Fitch Affirms FvL's Conditional Pass-Through Covered Bonds at 'AAA'; Outlook Stable
OREANDA-NEWS. Fitch Ratings has affirmed F. Van Lanschot Bankiers N.V.'s (FvL, BBB+/Stable/F2) EUR5bn mortgage covered bonds issued out of the bank's conditional pass-through programme at 'AAA'. The Outlook is Stable.
KEY RATING DRIVERS
The rating reflects FvL's Long-term Issuer Default Rating (IDR) of 'BBB+', an unchanged IDR uplift of 1 notch, an unchanged D-Cap of 8 notches (minimal discontinuity) and the 90% asset percentage (AP) that Fitch takes into account in its analysis, which provides more protection than the 95% breakeven AP for the 'AAA' rating. The breakeven AP supports a 'AA' tested rating on a probability of default basis and a two-notch recovery uplift to a 'AAA' rating. The Stable Outlook reflects a four-notch cushion against a downgrade of FvL's IDR.
The unchanged D-Cap of 8 notches is driven by what Fitch assesses as minimal discontinuity of the liquidity gap and systemic risk component. This is due to the pass-through structure and the six-month interest reserve, including senior costs, in place for the bonds. It is Fitch's view that none of the other D-Cap components compromise the overall minimal discontinuity assessment for the programme. The one-notch IDR uplift results from FvL's senior unsecured debt accounting for more than 5% of the bank's adjusted balance sheet.

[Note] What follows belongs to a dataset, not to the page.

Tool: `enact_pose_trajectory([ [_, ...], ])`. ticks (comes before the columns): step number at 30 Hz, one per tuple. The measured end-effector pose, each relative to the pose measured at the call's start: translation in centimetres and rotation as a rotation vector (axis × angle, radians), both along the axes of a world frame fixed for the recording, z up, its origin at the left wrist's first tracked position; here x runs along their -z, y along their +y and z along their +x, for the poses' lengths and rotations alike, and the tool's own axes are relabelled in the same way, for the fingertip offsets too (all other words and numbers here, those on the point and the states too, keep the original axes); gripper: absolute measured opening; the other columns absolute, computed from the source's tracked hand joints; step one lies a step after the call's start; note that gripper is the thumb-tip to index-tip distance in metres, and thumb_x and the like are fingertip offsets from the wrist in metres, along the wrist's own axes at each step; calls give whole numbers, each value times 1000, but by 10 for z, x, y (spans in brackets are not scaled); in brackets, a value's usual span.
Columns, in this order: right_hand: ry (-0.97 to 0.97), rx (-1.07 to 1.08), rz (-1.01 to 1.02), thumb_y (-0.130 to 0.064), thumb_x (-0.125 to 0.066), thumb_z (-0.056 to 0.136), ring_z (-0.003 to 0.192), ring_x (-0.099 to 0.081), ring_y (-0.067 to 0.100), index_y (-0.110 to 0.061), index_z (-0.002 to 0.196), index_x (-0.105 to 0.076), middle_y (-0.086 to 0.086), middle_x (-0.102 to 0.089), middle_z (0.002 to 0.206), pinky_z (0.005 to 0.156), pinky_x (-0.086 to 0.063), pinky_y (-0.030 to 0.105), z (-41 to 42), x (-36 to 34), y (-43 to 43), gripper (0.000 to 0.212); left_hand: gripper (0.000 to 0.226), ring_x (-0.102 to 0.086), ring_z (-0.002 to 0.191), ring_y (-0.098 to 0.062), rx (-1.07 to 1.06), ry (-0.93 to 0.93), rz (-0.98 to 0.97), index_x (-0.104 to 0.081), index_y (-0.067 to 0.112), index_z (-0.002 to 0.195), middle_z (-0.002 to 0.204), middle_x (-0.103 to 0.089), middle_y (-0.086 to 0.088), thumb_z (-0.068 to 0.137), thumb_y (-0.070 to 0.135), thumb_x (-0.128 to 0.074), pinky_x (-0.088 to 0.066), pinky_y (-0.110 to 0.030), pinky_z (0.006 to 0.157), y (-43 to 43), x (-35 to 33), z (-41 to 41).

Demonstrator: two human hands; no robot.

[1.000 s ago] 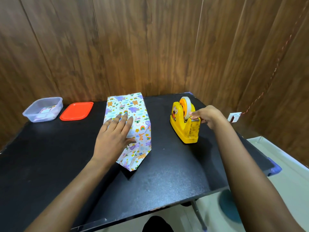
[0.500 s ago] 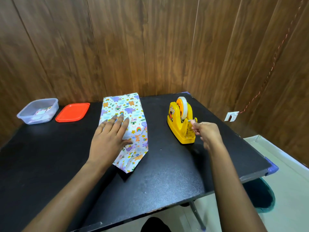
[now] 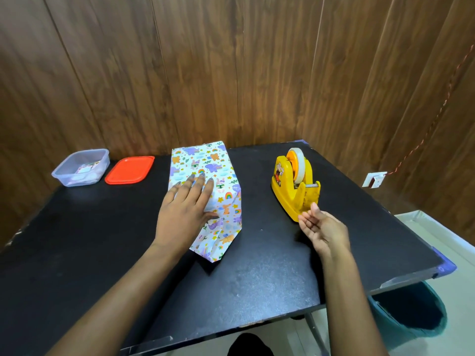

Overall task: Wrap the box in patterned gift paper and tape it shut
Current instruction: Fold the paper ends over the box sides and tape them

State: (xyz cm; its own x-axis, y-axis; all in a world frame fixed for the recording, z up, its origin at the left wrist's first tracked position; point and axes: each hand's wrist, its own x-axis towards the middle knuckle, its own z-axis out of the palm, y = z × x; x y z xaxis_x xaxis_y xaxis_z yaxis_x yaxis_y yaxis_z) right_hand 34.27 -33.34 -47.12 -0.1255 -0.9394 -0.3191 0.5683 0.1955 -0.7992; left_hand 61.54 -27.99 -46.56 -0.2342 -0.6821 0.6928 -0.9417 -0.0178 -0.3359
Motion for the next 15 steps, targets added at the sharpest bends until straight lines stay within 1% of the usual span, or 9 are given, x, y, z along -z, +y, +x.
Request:
enact_pose_trajectory([
  [1,2,-33,-64,-14,-58,91,48,-62,12,-5,71,-54,8,-60,62,47,-53,20,2,-4,3,23,74,-59,114,-29,-6,0,-2,-44,9,128,126,-60,-12,74,56,-66,-49,-40,89,0,0,1],
  [3,115,-154,-237,-11,-57,91,50,-60,13,-5,72,-56,4,-60,56,47,-51,20,16,-17,14,19,79,-58,115,-28,-12,-3,0,-43,10,128,127,-59,-11,70,56,-71,-48,-40,90,-1,0,0],
  [5,307,-327,-401,-4,-58,89,47,-57,13,-5,72,-57,6,-58,55,46,-48,19,42,-24,25,17,80,-58,115,-28,-33,-3,-4,-42,12,129,128,-59,-10,69,56,-71,-47,-39,90,-1,2,-1],
  [7,520,-438,-519,-1,-59,88,46,-54,11,-8,69,-56,6,-57,57,46,-46,20,70,-21,31,21,83,-58,115,-27,-56,-6,-7,-40,14,131,128,-58,-9,67,57,-71,-47,-40,90,-1,2,-2],
  [9,691,-456,-605,-4,-61,87,46,-52,7,-12,66,-56,1,-57,56,49,-46,20,89,-14,31,23,86,-57,116,-27,-74,-10,-5,-38,17,133,129,-58,-9,66,56,-73,-45,-40,91,0,2,-3],
  [10,743,-436,-633,-7,-62,87,46,-52,4,-13,66,-56,-1,-57,56,50,-46,19,95,-12,29,23,86,-57,116,-27,-80,-15,0,-38,18,134,129,-58,-9,66,55,-74,-45,-40,91,0,2,-4],
  [12,774,-381,-651,-9,-62,87,47,-51,3,-11,69,-57,-2,-57,57,52,-45,16,103,-10,26,19,84,-57,116,-27,-90,-24,2,-38,19,134,130,-57,-9,67,52,-75,-41,-40,92,-1,4,-3],
  [15,763,-324,-643,-10,-62,88,49,-51,3,-8,72,-59,-3,-56,57,54,-44,15,110,-6,25,17,84,-57,116,-27,-90,-25,-3,-38,20,134,130,-57,-8,66,51,-77,-33,-39,94,-2,5,-2],
])
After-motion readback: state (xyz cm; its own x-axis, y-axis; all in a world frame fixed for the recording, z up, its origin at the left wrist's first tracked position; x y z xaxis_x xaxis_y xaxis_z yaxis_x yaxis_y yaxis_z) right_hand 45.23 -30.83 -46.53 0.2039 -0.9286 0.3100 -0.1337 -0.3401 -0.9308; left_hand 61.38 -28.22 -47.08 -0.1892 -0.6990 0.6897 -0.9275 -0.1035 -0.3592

The 'AAA' breakeven AP is equivalent to a breakeven overcollateralisation (OC) of 5% and corresponds to the legal minimum OC under the Dutch covered bonds law. The current 'AAA' breakeven AP of 95% is an increase from 92.5% in April 2015, mainly due to a decrease of the 'AAA' credit loss component to 7.5% from 10.3%. This component represents the impact on the breakeven AP from a lower 15.6% weighted average default rate (WAFF) and a higher 55.4% weighted average recovery rate (WARR) for the mortgage cover assets in a 'AAA' scenario. The 'AAA' WAFF decrease (from 19.3%) is primarily driven by a decrease of the WA loan-to-value (LTV) ratio resulting from the addition of loans with lower LTVs to the cover pool. The 'AAA' breakeven AP also takes into account the interest rate risk arising from the unhedged nature of the programme and adjustments made for insurance set-off risk and commingling risk.

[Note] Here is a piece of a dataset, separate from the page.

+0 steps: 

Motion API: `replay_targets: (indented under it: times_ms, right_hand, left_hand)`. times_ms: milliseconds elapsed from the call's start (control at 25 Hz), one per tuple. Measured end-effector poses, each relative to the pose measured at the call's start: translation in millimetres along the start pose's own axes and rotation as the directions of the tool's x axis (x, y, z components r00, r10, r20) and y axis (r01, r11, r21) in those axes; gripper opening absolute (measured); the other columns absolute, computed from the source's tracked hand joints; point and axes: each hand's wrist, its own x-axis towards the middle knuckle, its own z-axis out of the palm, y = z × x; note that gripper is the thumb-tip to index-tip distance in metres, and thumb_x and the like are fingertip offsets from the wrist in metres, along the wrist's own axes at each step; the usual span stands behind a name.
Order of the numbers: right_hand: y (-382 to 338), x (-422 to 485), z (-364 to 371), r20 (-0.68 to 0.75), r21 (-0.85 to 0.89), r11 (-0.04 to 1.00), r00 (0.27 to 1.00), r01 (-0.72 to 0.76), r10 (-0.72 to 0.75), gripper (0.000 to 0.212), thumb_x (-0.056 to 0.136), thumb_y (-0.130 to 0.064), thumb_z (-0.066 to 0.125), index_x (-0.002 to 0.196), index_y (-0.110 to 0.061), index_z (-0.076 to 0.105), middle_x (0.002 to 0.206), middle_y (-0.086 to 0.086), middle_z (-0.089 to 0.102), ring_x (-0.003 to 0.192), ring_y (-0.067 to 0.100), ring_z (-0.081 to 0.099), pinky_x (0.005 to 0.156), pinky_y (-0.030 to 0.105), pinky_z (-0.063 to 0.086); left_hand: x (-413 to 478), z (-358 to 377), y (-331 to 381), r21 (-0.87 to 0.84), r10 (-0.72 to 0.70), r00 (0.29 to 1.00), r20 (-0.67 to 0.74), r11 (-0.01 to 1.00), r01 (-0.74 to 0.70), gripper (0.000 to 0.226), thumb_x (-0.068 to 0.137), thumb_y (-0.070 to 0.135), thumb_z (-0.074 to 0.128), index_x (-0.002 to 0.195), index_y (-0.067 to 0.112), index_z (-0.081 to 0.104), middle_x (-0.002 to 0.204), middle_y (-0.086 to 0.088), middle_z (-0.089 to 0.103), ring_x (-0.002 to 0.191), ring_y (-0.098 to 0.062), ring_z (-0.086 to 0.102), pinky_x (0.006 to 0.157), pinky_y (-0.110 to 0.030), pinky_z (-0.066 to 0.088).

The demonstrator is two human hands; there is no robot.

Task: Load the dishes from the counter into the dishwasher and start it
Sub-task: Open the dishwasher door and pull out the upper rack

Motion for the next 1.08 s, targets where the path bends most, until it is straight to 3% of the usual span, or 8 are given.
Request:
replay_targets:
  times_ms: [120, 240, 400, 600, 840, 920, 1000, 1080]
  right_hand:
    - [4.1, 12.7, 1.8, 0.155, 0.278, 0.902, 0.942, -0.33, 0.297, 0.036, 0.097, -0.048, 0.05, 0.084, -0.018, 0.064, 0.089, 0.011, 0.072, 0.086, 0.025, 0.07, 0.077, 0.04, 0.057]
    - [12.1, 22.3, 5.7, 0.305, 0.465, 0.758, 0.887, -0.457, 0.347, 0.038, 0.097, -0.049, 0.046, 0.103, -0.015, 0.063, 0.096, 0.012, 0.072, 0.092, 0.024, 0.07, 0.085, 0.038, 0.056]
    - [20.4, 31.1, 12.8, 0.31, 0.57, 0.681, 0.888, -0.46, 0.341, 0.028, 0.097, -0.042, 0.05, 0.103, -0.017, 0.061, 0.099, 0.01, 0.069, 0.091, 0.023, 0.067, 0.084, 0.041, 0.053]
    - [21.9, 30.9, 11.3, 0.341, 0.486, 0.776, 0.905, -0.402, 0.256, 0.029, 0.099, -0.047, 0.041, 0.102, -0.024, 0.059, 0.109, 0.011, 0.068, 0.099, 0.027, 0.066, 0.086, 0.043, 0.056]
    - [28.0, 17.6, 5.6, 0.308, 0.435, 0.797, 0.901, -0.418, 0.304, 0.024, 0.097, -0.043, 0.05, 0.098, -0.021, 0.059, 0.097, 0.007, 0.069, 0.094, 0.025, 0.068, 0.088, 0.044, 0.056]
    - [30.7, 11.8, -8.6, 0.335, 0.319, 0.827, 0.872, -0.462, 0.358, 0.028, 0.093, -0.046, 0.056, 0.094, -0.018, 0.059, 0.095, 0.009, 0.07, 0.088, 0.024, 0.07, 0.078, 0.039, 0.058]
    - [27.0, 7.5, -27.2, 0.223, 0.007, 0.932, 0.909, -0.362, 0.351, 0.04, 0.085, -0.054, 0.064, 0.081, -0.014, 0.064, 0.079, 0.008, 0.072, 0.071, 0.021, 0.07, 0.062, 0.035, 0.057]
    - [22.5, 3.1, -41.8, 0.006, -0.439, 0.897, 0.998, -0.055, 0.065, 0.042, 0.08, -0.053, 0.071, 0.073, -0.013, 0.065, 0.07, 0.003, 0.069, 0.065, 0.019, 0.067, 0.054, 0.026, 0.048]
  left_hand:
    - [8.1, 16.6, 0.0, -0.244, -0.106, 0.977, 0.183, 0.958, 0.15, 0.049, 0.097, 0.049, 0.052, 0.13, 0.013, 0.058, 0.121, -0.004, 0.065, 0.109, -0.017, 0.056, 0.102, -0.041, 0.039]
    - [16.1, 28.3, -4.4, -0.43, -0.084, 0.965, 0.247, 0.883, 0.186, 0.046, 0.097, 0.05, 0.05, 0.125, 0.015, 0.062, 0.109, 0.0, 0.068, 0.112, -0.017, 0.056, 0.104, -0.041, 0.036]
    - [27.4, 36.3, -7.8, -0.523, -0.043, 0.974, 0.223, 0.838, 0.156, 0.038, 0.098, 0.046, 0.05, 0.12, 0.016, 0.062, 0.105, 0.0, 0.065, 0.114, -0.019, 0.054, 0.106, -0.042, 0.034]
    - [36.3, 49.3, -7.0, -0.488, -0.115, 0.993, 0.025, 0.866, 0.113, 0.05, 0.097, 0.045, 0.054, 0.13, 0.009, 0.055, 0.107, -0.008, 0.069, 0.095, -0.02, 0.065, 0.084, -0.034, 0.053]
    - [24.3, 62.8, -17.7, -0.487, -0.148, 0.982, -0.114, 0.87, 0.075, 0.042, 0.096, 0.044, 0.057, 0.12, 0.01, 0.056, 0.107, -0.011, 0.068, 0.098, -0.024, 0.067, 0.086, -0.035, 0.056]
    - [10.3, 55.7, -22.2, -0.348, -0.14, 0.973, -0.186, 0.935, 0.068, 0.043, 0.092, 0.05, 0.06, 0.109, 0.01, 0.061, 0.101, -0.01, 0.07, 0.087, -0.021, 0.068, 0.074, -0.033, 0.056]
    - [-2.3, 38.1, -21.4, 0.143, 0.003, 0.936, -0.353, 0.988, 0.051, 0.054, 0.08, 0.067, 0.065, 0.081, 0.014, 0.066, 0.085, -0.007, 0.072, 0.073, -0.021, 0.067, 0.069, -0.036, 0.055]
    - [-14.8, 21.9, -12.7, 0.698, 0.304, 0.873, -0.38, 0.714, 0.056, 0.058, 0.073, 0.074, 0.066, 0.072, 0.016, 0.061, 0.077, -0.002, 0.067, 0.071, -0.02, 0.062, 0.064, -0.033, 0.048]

The cash flow valuation reduces the 'AAA' breakeven OC by 4.2% due to the high excess spread available in the programme. The mostly fixed-rate loans (88%) in the cover pool carry a higher interest rate until their reset date (WA five years) than the fixed-rate coupon payable on the bond, which will remain fixed in case of a switch to pass-through. The difference in interest rate between assets and liabilities is high enough to result in sufficient excess spread even in a high prepayment scenario, in turn leading to a higher stressed present value of the assets than that of the liabilities. Fitch has assumed a compression in the interest rate on the assets to 1% which is a variation from the Criteria Addendum: Netherlands - Residential Mortgage Loss and Cash Flow Assumptions where an assumed compression in fixed rates to 3%-4.5% is stated.
The 'AAA' breakeven OC is further driven by the asset disposal loss component (4.3%), reflecting (i) the negative carry calculated in a high prepayment scenario; and (ii) the cushion between the model output and the legal minimum OC of 5%.

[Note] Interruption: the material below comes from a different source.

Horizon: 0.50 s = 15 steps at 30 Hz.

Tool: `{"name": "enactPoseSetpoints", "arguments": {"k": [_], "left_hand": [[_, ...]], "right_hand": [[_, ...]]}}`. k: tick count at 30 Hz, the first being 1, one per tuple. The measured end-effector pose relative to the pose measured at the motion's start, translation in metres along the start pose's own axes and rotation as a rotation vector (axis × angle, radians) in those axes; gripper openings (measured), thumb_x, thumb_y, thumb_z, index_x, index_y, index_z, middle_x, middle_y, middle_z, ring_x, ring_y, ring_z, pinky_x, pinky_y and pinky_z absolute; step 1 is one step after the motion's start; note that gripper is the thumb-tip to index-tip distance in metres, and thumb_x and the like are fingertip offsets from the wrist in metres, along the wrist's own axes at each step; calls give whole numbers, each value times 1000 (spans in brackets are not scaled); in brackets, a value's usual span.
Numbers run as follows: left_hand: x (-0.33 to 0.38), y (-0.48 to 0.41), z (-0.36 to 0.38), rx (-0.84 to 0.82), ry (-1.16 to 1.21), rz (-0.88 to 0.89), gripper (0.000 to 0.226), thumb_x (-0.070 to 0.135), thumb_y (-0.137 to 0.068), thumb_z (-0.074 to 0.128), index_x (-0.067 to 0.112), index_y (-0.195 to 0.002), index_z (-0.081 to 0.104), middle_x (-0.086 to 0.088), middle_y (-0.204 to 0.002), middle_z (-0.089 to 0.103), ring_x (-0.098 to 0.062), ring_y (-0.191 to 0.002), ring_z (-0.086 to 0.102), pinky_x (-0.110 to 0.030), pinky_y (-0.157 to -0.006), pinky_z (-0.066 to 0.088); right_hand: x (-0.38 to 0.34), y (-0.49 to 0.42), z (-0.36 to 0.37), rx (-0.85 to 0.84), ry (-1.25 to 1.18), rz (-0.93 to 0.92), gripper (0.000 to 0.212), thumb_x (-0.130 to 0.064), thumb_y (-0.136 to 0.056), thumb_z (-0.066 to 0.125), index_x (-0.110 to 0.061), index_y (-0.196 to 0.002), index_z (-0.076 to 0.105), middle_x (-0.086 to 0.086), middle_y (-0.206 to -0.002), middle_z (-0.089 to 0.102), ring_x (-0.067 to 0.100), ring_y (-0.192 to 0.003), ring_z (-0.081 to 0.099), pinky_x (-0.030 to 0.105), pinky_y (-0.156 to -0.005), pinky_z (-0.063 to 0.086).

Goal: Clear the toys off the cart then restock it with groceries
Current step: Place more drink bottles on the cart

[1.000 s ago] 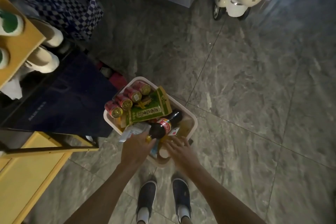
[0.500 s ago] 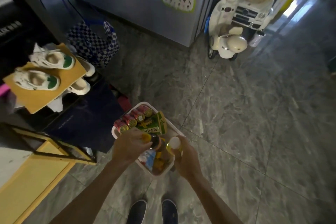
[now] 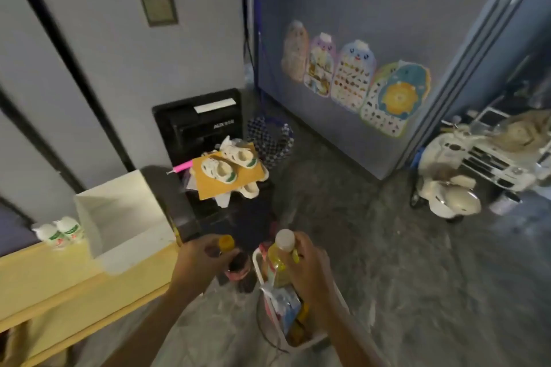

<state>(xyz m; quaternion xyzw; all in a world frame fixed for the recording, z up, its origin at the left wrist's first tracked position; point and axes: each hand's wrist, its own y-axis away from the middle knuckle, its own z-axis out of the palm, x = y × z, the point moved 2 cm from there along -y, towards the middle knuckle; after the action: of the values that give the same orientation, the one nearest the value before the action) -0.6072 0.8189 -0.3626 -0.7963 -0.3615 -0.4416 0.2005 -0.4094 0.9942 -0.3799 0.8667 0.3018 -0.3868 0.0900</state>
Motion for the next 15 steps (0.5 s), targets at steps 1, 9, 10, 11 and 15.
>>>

The breakeven AP considers whether timely payments are met in a 'AA' scenario and tests for recoveries given default of at least 91% in a 'AAA' scenario.
The 'AAA' rating would be vulnerable to downgrade if any of the following occurs: (i) FvL's IDR is downgraded by five or more notches to 'BB-' or below; or (ii) the number of notches represented by the IDR uplift and the D-Cap is reduced to four or lower; or (iii) the AP that Fitch considers in its analysis increases above Fitch's 'AAA' breakeven level of 95%.
The Fitch breakeven AP for the covered bond rating will be affected, among others, by the profile of the cover assets relative to outstanding covered bonds, which can change over time, even in the absence of new issuance. Therefore the breakeven AP to maintain the covered bond rating cannot be assumed to remain stable over time.